■ **What you will do**
The expected output is the complete listing, unchanged.
● ● ● ●
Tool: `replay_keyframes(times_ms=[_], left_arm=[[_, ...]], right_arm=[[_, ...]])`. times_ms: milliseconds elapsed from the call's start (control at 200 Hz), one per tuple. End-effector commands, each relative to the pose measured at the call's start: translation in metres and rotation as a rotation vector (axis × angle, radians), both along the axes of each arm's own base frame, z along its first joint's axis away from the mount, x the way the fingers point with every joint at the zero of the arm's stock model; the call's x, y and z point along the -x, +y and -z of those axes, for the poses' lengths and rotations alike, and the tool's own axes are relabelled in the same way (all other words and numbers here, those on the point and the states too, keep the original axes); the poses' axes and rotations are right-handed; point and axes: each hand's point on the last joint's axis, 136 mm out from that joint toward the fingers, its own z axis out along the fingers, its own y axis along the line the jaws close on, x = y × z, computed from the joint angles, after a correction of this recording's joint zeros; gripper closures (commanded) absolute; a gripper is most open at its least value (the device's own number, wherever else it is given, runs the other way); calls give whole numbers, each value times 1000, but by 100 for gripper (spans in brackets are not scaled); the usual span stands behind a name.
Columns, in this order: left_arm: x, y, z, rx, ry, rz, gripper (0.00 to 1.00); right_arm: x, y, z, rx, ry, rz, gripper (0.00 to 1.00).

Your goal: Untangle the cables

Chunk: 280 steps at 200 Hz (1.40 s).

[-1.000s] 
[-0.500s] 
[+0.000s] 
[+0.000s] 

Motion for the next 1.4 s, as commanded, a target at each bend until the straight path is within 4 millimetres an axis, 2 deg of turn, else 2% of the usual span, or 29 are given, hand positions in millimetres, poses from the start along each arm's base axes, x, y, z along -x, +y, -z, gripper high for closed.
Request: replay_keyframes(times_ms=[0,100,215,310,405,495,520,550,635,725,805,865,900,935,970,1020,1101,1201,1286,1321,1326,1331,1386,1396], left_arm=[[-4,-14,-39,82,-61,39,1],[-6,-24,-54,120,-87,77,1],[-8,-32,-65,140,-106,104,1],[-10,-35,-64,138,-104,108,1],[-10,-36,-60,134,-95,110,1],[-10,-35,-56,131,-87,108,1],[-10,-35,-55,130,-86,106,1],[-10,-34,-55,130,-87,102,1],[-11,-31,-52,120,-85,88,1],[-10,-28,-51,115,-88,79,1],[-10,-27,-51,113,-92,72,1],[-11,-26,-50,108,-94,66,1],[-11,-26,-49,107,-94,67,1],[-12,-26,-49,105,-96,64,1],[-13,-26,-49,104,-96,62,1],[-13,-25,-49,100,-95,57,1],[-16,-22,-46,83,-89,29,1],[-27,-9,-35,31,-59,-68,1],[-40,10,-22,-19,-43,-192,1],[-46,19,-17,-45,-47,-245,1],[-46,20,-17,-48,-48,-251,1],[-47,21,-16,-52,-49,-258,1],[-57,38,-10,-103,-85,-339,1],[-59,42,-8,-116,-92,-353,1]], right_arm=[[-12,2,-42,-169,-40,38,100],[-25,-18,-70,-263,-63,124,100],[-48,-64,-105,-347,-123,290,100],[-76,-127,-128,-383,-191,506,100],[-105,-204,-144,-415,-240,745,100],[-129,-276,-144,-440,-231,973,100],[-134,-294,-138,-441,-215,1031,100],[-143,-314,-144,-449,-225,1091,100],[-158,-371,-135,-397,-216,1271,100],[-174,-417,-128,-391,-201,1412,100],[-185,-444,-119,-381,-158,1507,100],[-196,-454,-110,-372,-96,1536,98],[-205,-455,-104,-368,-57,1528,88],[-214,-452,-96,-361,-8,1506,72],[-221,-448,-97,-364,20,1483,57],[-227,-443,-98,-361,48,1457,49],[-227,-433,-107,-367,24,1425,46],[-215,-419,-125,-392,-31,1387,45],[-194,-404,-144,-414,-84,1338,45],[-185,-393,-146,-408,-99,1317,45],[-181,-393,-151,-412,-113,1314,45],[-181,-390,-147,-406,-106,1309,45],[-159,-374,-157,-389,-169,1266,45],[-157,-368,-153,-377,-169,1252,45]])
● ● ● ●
■ **Completed task**
Tool: `replay_keyframes(times_ms=[_], left_arm=[[_, ...]], right_arm=[[_, ...]])`. times_ms: milliseconds elapsed from the call's start (control at 200 Hz), one per tuple. End-effector commands, each relative to the pose measured at the call's start: translation in metres and rotation as a rotation vector (axis × angle, radians), both along the axes of each arm's own base frame, z along its first joint's axis away from the mount, x the way the fingers point with every joint at the zero of the arm's stock model; the call's x, y and z point along the -x, +y and -z of those axes, for the poses' lengths and rotations alike, and the tool's own axes are relabelled in the same way (all other words and numbers here, those on the point and the states too, keep the original axes); the poses' axes and rotations are right-handed; point and axes: each hand's point on the last joint's axis, 136 mm out from that joint toward the fingers, its own z axis out along the fingers, its own y axis along the line the jaws close on, x = y × z, computed from the joint angles, after a correction of this recording's joint zeros; gripper closures (commanded) absolute; a gripper is most open at its least value (the device's own number, wherever else it is given, runs the other way); calls give whole numbers, each value times 1000, but by 100 for gripper (spans in brackets are not scaled); the usual span stands behind a name.
Columns, in this order: left_arm: x, y, z, rx, ry, rz, gripper (0.00 to 1.00); right_arm: x, y, z, rx, ry, rz, gripper (0.00 to 1.00).

Your goal: Untangle the cables

Chunk: 280 steps at 200 Hz (1.40 s).

[-1.000s] 
[-0.500s] 
[+0.000s] 
[+0.000s] 

Motion for the next 1.4 s, as commanded, a target at each bend until the straight path is within 4 millimetres an axis, 2 deg of turn, else 2% of the usual span, or 29 are given, hand positions in millimetres, poses from the start along each arm's base axes, x, y, z along -x, +y, -z, gripper high for closed.
Request: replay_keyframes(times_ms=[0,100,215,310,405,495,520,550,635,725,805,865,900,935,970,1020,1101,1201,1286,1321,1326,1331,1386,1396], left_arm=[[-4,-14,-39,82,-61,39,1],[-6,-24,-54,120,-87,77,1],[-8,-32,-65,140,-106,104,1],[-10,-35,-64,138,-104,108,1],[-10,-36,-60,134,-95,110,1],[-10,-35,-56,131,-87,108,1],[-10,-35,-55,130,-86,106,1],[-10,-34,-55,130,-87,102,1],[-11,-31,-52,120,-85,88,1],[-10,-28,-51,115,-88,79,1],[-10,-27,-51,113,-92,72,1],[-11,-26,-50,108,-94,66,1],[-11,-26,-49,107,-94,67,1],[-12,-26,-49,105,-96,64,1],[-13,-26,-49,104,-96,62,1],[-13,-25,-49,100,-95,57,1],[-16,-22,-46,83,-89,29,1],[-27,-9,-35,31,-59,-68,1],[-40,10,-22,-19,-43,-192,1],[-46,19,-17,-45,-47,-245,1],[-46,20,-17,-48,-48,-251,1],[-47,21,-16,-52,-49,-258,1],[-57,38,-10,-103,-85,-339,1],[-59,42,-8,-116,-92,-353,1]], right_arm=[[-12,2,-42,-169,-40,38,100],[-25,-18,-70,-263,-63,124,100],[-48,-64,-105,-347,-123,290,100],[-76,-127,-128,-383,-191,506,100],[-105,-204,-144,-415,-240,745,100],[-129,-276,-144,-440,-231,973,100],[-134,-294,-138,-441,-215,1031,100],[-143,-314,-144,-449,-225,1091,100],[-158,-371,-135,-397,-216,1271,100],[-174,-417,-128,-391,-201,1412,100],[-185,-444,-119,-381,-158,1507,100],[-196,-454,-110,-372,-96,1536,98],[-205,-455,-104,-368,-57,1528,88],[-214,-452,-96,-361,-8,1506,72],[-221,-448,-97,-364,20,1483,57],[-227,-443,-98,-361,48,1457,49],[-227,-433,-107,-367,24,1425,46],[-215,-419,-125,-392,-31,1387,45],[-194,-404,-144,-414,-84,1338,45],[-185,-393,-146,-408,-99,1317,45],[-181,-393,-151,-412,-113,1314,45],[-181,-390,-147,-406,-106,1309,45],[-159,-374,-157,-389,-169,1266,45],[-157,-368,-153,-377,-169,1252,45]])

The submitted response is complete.